Curlymum profile image
18 Replies

Hi - I had my hysterectomy at the end of May this year, as I had severe endo and adenomyosis. I had tubes removed and left ovary ( as very damaged by endo). They left my right ovary and my cervix in,telling me I needed to keep my cervix for my pelvic floor.

It's been a rough ride since! I felt OK ish for the first 4 weeks or so. Then started feeling unwell.... To cut a long story short- blood tests revealed my remaining ovary had failed. I've tried 3 lots of HRT and am coping on the gel estradiol at the moment.

However, I'm getting really bad pain in my lower back and left hip again?! I had this really badly before my operation. I've had scans and X-ray on hip - told they can't find anything and I'm on list for physio now ?!

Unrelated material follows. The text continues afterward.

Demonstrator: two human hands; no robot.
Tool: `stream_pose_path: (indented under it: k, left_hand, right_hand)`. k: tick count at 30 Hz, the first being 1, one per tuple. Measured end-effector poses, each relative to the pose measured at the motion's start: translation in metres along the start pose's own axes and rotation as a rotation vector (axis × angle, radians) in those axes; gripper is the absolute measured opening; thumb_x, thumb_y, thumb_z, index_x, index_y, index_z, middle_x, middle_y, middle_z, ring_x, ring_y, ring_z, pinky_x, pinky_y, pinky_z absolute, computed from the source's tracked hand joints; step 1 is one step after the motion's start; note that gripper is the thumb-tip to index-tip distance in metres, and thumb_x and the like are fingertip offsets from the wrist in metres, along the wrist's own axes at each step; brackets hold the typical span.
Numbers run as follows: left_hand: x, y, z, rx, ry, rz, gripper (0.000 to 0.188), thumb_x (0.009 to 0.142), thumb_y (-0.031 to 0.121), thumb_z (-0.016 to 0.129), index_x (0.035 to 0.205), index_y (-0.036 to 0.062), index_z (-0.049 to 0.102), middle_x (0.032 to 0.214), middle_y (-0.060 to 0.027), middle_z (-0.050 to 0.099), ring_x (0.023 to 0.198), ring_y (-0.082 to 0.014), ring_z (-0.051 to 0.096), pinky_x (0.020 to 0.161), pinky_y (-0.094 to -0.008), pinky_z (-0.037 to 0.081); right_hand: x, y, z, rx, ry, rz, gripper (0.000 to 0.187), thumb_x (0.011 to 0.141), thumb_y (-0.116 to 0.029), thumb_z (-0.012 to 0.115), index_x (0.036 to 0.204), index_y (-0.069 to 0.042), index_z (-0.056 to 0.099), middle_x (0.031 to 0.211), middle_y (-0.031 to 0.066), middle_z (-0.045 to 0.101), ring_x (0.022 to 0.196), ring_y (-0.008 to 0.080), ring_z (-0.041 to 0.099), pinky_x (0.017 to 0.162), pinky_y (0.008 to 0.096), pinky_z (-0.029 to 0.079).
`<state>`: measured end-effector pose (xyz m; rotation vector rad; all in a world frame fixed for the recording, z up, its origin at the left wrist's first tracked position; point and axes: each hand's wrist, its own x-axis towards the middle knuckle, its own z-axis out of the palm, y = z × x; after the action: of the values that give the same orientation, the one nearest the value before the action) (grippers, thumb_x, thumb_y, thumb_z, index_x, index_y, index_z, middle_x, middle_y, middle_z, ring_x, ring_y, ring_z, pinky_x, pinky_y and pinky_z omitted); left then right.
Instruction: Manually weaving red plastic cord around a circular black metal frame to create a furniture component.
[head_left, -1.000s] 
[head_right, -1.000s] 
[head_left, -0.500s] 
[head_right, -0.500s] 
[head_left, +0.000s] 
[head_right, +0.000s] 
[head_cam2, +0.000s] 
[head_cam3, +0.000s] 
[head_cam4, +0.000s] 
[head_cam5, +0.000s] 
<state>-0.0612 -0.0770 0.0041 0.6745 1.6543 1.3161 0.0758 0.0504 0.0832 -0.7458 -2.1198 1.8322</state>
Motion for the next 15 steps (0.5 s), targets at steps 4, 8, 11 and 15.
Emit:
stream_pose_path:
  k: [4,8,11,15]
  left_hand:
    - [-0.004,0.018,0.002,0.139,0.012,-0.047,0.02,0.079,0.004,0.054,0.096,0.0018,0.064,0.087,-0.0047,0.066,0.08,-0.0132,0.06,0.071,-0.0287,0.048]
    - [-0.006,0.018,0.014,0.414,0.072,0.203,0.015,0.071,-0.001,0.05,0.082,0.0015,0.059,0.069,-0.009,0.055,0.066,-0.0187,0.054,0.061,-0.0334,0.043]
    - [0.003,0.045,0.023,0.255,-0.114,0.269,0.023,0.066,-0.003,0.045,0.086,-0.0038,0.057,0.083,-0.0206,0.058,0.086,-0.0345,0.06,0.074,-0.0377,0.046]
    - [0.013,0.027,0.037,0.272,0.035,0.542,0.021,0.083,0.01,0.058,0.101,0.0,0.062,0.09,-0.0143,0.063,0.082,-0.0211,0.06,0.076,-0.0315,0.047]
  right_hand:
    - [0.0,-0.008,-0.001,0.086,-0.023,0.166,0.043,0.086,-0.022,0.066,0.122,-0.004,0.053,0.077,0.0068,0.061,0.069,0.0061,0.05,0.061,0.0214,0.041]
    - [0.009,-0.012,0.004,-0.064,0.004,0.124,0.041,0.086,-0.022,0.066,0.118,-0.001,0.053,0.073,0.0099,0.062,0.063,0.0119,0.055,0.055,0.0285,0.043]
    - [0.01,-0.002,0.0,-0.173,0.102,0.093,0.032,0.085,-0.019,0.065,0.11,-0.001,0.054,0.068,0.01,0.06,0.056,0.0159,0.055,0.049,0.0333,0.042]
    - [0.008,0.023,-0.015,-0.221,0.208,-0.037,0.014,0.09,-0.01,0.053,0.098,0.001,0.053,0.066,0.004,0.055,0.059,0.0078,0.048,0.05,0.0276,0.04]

I'm concerned about the ovary that has failed too.... Is it safe to leave it there or can it turn into anything sinister?

I've been getting incredibly tired again also - in fact it's more than that - I'm absolutely exhausted if I do anything mildly exerting :/

I flip from feeling my skin crawling and itching all over at night so I can't sleep - to sleeping all day and then sleeping all night after I've sorted my kids out. I still feel like I have no energy or get up and go.

Don't get me started on my moods ? Oh boy, I even hate myself, I go from calm to nuclear in 5 seconds - and sometimes for no good reason .. It's like I'm watching myself when I'm like that - and I can't believe it's me behaving like that?! Is this normal ?

I have been really suffering with migraines again too! I hoped these would be relived after my hyst - I only had s temporary break from them. My GP has also diagnosed me with temperomandibluar disorder ( not sure of spelling!) and the pain I get on the left side of my head and left side of neck is excrutiating. I'm still getting awful pins and needles in my hands? Had nerve testing done for carpal tunnel and it's not that- physio thinks it's just wear and tear and I can have injections in my hand if no better in next few weeks?!

What's really weird is I now have a numb/pins and needles sensation over the top of my left foot? It's been like this for two days solid now - never goes - just constant... Could all this be related to endo on various ligaments that I had ( maybe still have?) or am I just going bonkers?

Can anyone relate to me? How do I get sorted out? Will the moods, hot flushes, skin crawling etc start to stop the longer I'm on this HRT? ( been on it 6 weeks this week)

I feel like everyone is saying - "well you've had the hysterectomy - so there can't be anything wrong with you now"

Thanks for letting me moan... Just feel so fed up with it all.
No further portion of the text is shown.